What the task asks >> Reproduce the lines of the listing exactly, beginning at the top, until the line with "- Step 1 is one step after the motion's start" has been reproduced too.

Supplied information >>
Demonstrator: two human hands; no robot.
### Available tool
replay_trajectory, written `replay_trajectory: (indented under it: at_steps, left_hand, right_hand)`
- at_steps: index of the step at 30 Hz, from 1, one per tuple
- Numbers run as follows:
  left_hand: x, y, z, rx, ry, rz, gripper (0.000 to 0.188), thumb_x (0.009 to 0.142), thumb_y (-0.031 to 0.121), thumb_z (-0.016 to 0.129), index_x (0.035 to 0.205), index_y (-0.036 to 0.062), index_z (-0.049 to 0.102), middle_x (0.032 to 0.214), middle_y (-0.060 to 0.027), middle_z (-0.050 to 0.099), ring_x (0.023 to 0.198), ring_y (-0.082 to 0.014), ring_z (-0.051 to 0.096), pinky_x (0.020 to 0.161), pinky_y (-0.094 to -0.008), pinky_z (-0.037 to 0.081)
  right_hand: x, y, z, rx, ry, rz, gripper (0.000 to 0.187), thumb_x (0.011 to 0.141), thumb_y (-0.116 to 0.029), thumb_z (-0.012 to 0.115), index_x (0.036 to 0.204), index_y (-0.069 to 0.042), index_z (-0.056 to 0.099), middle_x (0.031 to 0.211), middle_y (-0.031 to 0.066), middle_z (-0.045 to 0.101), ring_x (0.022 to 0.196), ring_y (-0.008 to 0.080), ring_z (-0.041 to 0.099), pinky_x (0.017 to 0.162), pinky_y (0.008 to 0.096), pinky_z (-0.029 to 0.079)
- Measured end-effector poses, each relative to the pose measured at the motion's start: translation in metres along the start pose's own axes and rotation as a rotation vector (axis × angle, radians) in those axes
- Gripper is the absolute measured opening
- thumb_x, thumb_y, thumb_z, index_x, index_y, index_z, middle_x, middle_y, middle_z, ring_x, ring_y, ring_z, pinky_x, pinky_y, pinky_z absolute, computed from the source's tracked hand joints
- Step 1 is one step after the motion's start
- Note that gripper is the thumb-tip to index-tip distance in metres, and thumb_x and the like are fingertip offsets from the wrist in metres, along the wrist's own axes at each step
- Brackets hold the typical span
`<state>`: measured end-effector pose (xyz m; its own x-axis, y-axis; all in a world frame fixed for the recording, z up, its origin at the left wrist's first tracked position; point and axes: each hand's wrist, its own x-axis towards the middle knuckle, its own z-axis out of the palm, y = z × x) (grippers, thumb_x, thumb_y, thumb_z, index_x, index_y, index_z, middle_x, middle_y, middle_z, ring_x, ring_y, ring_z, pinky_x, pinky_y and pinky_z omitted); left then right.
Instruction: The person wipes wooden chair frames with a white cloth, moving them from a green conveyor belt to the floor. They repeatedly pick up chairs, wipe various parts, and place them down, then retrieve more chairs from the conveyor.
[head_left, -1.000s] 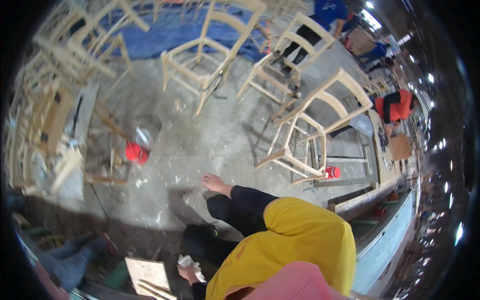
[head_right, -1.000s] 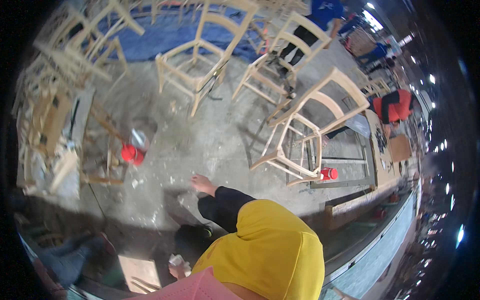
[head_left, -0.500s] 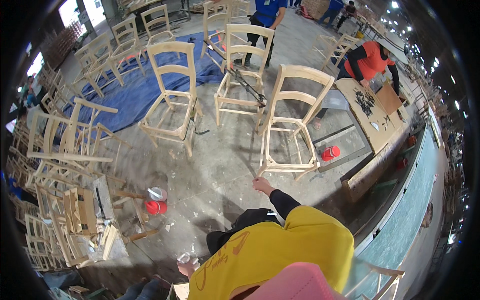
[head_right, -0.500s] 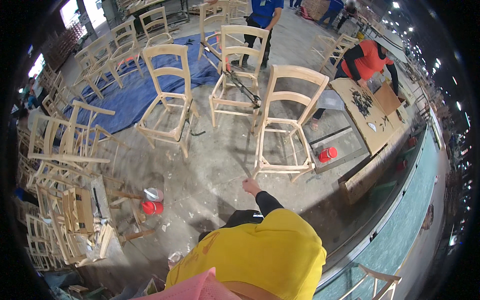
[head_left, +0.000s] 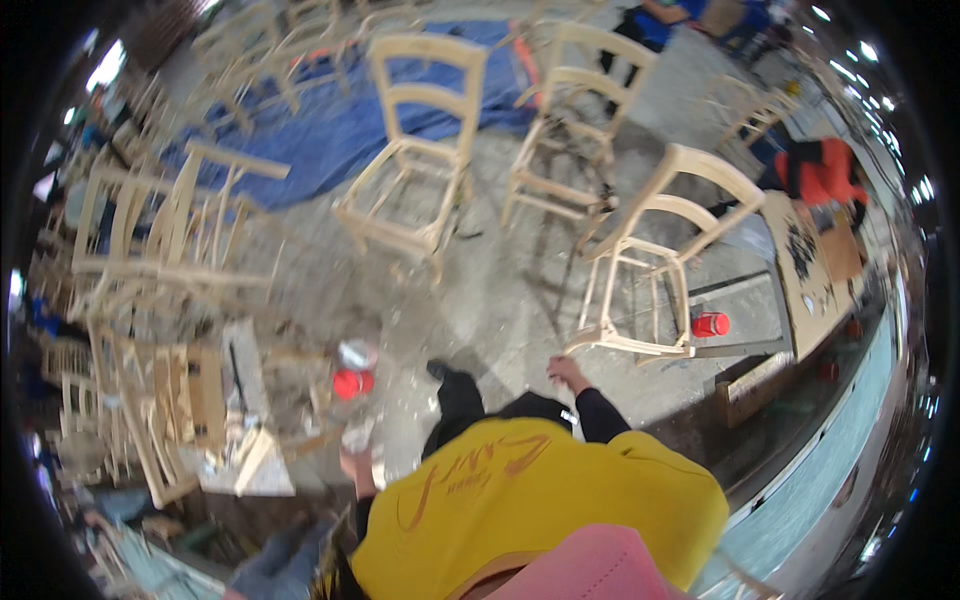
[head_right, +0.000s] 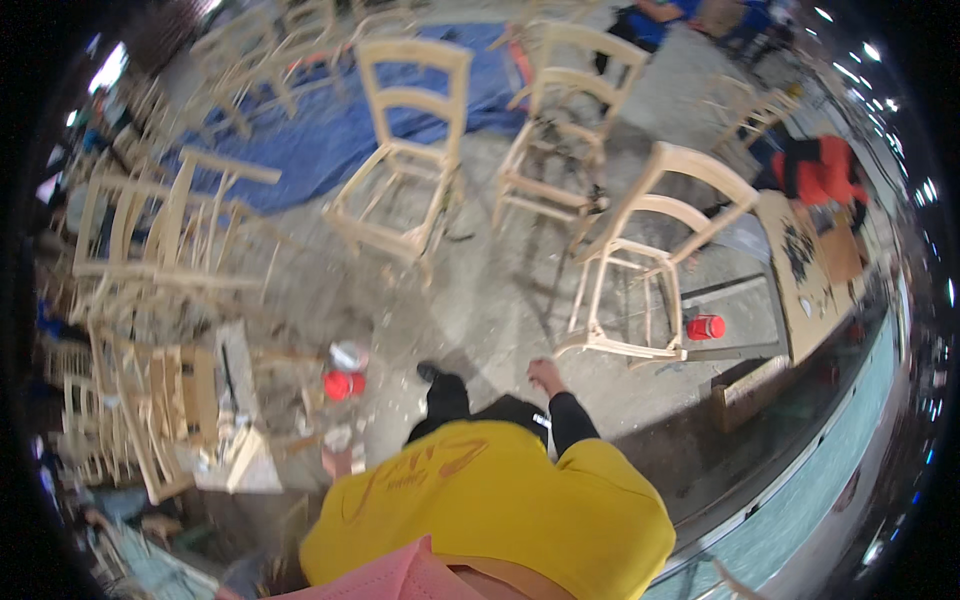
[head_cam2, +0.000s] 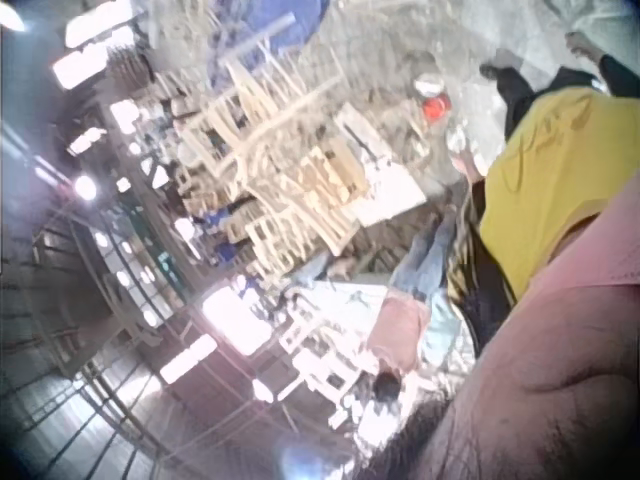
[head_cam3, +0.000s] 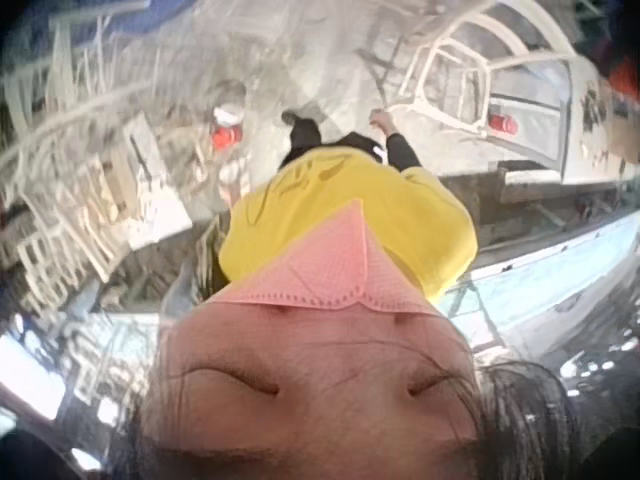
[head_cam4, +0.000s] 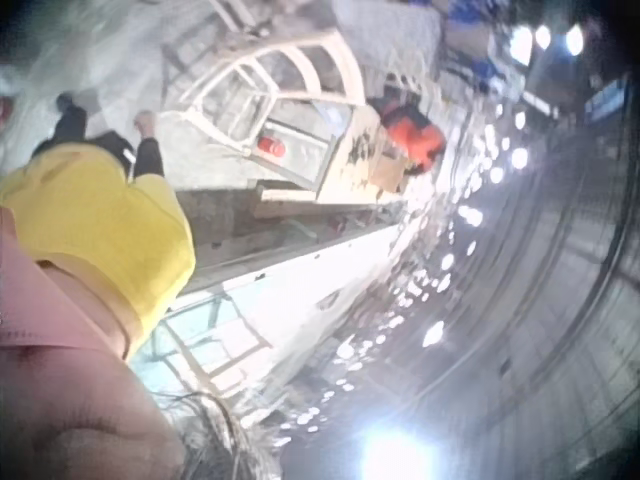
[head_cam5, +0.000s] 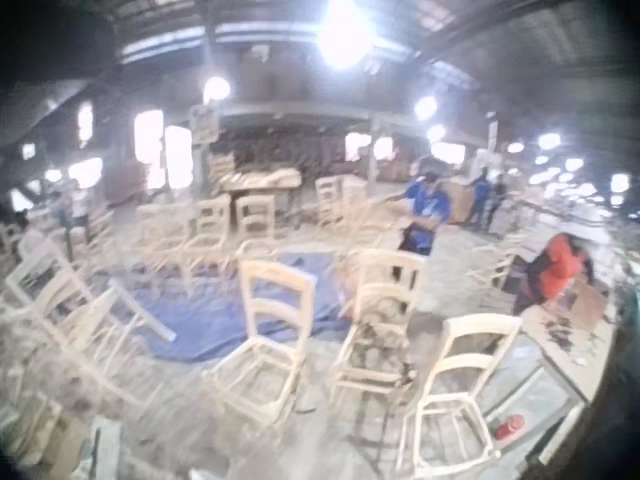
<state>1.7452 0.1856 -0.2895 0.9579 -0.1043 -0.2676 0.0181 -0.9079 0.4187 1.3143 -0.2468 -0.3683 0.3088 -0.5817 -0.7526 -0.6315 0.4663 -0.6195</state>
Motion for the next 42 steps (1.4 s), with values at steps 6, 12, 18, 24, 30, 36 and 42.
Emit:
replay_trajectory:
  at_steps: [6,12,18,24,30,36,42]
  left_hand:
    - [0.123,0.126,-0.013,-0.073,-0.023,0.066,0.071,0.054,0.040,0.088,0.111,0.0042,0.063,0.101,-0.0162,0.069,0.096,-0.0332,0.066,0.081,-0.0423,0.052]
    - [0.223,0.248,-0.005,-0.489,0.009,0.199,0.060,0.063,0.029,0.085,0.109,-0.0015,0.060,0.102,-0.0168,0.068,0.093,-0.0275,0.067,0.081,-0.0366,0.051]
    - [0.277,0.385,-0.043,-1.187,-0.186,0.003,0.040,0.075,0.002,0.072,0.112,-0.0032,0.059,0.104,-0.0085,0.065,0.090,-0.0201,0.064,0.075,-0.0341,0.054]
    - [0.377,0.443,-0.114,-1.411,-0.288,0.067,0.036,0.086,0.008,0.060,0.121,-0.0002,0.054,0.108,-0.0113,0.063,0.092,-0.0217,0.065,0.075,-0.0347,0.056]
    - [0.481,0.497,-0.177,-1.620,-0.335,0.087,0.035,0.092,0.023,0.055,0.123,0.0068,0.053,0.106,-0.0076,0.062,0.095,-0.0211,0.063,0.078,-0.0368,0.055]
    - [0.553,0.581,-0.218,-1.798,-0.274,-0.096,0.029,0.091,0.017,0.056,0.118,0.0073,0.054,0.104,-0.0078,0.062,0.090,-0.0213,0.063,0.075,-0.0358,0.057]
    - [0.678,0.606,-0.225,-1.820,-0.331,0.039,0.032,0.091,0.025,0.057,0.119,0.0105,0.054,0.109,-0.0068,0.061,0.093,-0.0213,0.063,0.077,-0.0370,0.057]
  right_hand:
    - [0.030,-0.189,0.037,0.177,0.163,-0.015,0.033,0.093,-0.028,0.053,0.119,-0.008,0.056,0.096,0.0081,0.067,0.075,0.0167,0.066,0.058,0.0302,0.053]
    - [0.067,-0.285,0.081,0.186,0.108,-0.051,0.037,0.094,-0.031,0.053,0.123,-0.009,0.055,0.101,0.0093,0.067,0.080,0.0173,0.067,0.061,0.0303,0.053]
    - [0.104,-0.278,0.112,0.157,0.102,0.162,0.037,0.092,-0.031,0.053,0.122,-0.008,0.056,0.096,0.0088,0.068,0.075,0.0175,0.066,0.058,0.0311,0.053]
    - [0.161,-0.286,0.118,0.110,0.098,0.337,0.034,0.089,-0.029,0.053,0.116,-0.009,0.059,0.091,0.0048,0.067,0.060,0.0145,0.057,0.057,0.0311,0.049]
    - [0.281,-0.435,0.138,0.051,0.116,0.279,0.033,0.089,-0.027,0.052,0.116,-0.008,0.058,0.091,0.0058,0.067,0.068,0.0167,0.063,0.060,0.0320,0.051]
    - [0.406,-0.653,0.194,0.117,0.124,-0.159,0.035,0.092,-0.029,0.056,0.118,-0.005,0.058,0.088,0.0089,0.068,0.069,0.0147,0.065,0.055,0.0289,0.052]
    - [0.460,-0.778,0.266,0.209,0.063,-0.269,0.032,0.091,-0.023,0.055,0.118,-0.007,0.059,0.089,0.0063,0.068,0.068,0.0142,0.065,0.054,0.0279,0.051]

Reply to the task >>
Demonstrator: two human hands; no robot.
### Available tool
replay_trajectory, written `replay_trajectory: (indented under it: at_steps, left_hand, right_hand)`
- at_steps: index of the step at 30 Hz, from 1, one per tuple
- Numbers run as follows:
  left_hand: x, y, z, rx, ry, rz, gripper (0.000 to 0.188), thumb_x (0.009 to 0.142), thumb_y (-0.031 to 0.121), thumb_z (-0.016 to 0.129), index_x (0.035 to 0.205), index_y (-0.036 to 0.062), index_z (-0.049 to 0.102), middle_x (0.032 to 0.214), middle_y (-0.060 to 0.027), middle_z (-0.050 to 0.099), ring_x (0.023 to 0.198), ring_y (-0.082 to 0.014), ring_z (-0.051 to 0.096), pinky_x (0.020 to 0.161), pinky_y (-0.094 to -0.008), pinky_z (-0.037 to 0.081)
  right_hand: x, y, z, rx, ry, rz, gripper (0.000 to 0.187), thumb_x (0.011 to 0.141), thumb_y (-0.116 to 0.029), thumb_z (-0.012 to 0.115), index_x (0.036 to 0.204), index_y (-0.069 to 0.042), index_z (-0.056 to 0.099), middle_x (0.031 to 0.211), middle_y (-0.031 to 0.066), middle_z (-0.045 to 0.101), ring_x (0.022 to 0.196), ring_y (-0.008 to 0.080), ring_z (-0.041 to 0.099), pinky_x (0.017 to 0.162), pinky_y (0.008 to 0.096), pinky_z (-0.029 to 0.079)
- Measured end-effector poses, each relative to the pose measured at the motion's start: translation in metres along the start pose's own axes and rotation as a rotation vector (axis × angle, radians) in those axes
- Gripper is the absolute measured opening
- thumb_x, thumb_y, thumb_z, index_x, index_y, index_z, middle_x, middle_y, middle_z, ring_x, ring_y, ring_z, pinky_x, pinky_y, pinky_z absolute, computed from the source's tracked hand joints
- Step 1 is one step after the motion's start

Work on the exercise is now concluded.